You can always just do: hg commit D.txt E.txt F.txt to commit just those files which will leave A.txt, B.txt, and C.txt uncommited. Using the -I option to commit lets you do those with patterns if they're, for example, in a common directory: hg commit -I 'dir1/**'
You can have two separate branches (working copies) and make one change in and the other in the other. That's one way.
Another is to use Mercurial Queues. You can use qpush --move to change the order of changesets if they have no dependencies on one another, so you can then use qfinish to 'commit' the first changeset that's ready.
You don't actually hold changesets "open" in Mercurial.
Either you've committed your changes, or you haven't.
You can, however, have multiple files with uncommitted changes, and only commit a few of them. It is even possible to commit parts of files, chunks, instead of the whole file.

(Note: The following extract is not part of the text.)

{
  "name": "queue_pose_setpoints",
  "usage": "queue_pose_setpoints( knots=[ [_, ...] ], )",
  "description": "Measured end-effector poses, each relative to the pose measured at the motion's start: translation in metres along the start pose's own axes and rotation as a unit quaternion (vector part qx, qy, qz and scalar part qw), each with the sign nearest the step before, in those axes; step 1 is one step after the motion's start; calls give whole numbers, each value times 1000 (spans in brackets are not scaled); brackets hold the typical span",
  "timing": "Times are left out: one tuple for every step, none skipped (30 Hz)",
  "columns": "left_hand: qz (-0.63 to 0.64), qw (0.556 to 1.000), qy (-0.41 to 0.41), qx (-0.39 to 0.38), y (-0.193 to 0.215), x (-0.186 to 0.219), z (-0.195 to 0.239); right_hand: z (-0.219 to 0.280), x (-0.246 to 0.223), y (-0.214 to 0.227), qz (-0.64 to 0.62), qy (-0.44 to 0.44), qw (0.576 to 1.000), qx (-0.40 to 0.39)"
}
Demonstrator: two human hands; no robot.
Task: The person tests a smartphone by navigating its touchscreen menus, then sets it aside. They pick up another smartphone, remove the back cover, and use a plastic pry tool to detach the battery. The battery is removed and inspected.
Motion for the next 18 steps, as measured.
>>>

If I was to do what you're asking I would simply make another clone locally from my first one, and work on the two different fixes in two different working folders. Then I have all the freedom I need to combine the two (push/pull locally), push to the server, etc.
In Mercurial, cloning is a cheap operation when done locally. Just clone the repository for each thing you are working on. Push back to the main repository as each thing is ready:
hg clone http://project project
hg clone project project-bugfix // uses hardlinks and is inexpensive.
hg clone project project-feature
<edit bugfix and feature as needed>
But remember that the default push location is the project cloned from, so you'll either need to edit .hg\hgrc's default push path for the "project" clones, or make sure to hg push http://project from "project-bugfix" and "project-feature" when complete.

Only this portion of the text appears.